The U.S. stock market is surging, but lack of spending and record-high optimism leaves it vulnerable to a correction.
The U.S. stock market is rallying off of positive developments in the testing of a new coronavirus vaccine. Despite rising optimism, dropping consumer spending, warnings from pharmaceutical CEOs, and record-high levels of greed leave stocks vulnerable to a major correction.
The Dow Jones Industrial Average (DJIA) rose by 3.85% on May 19 as investors increasingly bet on the production of COVID-19 vaccines by the year’s end.
According to the official data released by the U.S. Department of Commerce, consumer spending of Americans dropped off substantially since April.
Consumption of furniture, electronics, and clothing declined by 66.5%, 64.8%, and 89.3% respectively.
The main reason behind such a large decline in consumer spending across all industries is the closure of offline stores and malls.
The sudden shift in the trend of households to save as much cash as possible in the short-term is adding to the pressure of retailers and product distributors, as well as the U.S. stock market in general.
Russell Price, Ameriprise Financial chief economist, told CCN.com:
Consumers are very cautious. We’re right in the middle of the storm.
Official data from the Bureau of Economic Analysis show personal savings rate in March increased to 13.1%, nearing levels unseen since the 1980s.
If consumers continue to demonstrate this trend of aggressive cash hoarding and lackluster spending, it presents a significant threat to retailers, thus slowing down the ongoing stock market rally.
On May 15, amidst positive developments on coronavirus vaccine tests in Germany and the U.S., Swiss pharmaceutical giant Novartis CEO Vas Narasimhan said coronavirus vaccines will take two years to be distributed.

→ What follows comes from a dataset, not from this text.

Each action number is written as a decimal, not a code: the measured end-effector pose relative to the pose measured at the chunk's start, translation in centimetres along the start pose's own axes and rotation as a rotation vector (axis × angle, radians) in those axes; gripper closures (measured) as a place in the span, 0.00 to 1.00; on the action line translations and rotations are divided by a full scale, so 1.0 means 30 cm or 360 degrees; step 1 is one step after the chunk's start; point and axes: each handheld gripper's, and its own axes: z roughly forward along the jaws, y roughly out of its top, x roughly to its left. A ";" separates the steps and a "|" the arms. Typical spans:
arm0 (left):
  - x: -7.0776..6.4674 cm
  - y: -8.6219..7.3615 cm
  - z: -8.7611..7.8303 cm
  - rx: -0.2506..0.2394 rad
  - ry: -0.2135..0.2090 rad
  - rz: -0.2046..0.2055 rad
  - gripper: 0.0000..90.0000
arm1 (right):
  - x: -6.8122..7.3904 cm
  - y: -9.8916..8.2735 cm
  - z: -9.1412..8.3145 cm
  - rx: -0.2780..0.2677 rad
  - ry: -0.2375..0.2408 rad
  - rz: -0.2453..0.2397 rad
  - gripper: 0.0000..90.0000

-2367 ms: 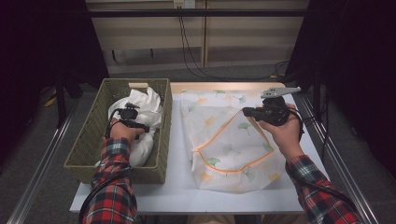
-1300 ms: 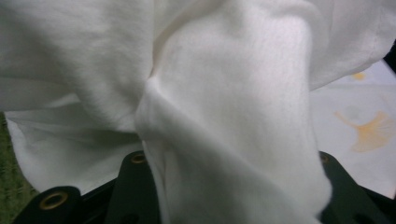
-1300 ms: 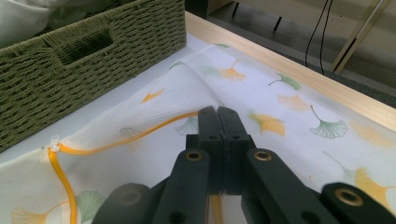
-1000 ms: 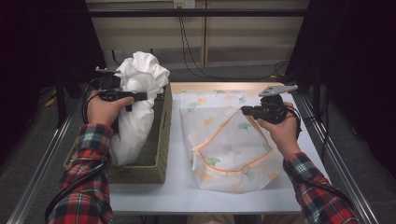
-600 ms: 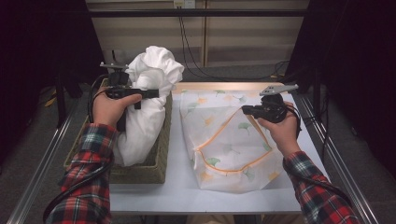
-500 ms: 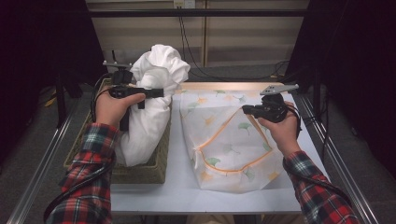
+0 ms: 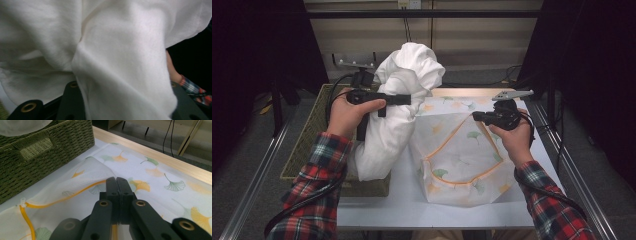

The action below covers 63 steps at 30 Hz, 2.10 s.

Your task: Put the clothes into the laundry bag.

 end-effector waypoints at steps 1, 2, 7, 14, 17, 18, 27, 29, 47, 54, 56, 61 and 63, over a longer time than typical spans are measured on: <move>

Even if the results of clinical studies and human trials are available by the end of July and everything goes as planned, Narasimhan noted that a vaccine is unlikely to be available within 24 months.
If everything goes as we hope, it will take 24 months before we have a vaccine.

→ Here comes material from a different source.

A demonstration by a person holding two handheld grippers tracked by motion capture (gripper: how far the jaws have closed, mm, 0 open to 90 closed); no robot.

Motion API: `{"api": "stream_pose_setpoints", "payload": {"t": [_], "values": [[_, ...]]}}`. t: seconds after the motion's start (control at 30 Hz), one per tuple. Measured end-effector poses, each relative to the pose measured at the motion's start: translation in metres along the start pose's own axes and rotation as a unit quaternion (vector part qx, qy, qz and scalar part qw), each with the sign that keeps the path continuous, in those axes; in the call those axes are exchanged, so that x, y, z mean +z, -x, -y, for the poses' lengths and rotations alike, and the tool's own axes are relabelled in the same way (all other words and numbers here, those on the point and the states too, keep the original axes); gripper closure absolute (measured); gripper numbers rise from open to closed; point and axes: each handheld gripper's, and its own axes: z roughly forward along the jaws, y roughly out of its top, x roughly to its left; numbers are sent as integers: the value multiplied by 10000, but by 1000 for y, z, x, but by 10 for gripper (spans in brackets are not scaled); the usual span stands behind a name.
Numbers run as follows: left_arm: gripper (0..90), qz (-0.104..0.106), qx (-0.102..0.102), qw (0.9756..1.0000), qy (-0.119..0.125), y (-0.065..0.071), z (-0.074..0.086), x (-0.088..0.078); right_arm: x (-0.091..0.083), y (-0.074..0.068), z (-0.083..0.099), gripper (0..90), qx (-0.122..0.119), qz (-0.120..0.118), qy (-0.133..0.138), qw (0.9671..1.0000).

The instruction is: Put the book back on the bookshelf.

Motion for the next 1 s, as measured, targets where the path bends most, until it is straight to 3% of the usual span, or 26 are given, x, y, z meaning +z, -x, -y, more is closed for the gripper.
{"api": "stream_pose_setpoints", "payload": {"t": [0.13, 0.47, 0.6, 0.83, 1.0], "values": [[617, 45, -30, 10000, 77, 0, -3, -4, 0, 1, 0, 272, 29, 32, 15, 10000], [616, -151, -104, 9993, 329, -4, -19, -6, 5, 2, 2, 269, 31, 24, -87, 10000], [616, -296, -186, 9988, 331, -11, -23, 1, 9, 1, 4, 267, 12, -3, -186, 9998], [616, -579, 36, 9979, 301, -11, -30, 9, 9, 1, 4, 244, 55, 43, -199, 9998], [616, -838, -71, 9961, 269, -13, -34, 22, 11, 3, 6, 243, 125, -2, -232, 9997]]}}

The U.S. stock market is seemingly pricing in the production of a coronavirus vaccine before the year’s end. But, if vaccines take as long as 24 months as warned by Naramsimhan, it may catalyze a steep downtrend in the stock market.
Moderna, Pfizer, BioNTech, and other major pharmaceutical corporations in Asia are focusing on the creation of vaccines.

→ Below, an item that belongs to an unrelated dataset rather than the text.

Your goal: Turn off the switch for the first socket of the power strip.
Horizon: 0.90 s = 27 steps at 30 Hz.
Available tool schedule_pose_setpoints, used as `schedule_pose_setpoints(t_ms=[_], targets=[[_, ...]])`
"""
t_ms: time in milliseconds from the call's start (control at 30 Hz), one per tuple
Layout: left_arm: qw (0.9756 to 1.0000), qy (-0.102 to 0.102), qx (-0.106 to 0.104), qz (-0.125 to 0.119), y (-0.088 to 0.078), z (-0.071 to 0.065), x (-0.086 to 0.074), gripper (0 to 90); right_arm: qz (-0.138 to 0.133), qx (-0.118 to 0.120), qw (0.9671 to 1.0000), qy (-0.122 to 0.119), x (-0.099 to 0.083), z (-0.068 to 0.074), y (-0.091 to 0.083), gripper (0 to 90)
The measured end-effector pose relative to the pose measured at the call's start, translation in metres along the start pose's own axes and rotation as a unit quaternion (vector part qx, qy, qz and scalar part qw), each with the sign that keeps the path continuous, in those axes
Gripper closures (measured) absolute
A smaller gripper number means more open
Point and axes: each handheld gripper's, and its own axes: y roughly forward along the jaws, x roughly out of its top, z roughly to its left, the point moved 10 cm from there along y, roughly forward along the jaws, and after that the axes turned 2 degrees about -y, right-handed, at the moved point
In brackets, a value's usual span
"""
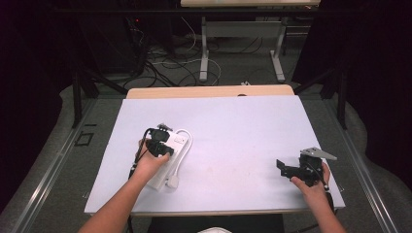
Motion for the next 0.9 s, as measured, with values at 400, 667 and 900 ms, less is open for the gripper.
schedule_pose_setpoints(t_ms=[400,667,900], targets=[[0.9999,0.005,-0.002,-0.010,-0.008,-0.002,0.006,87.2,-0.001,-0.001,1.0000,0.001,0.000,0.000,0.000,0.5],[0.9998,0.009,-0.006,-0.018,-0.012,-0.006,0.008,82.9,-0.002,-0.002,1.0000,0.003,0.001,0.000,-0.001,0.5],[0.9996,0.017,-0.009,-0.020,-0.016,-0.009,0.009,79.3,-0.003,-0.001,1.0000,0.002,0.001,0.000,-0.001,0.5]])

The stock price of Moderna and BioNTech jumped by around 19.96% and 21.58% respectively in the last 24 hours as hopes for vaccines intensified.
Warren Buffet of Berkshire Hathaway, Mark Cuban, and Paul Tudor Jones among other billionaires have taken a more cautious stance in recent weeks toward the U.S. stock market.
Jeffrey P. Snider, partner at Alhambra Investments, says it is due to a lack of capital into the stock market.
Retail investors are demonstrating extreme levels of greed as the stock market extends its uptrend.
But, in a paper, Snider explained that there is “no money in the stock market,” maintaining a sceptical stance towards the equities market.
The world outside the NYSE just doesn’t run on fairy tales. It’s more than fly in the ointment, a flaw in the plan. Since the early thirties, it’s just nuts.
As the optimism around vaccines start to subside, unemployment levels do not recover, and consumer spending continues to decline, the U.S. stock market is expected to see a downtrend.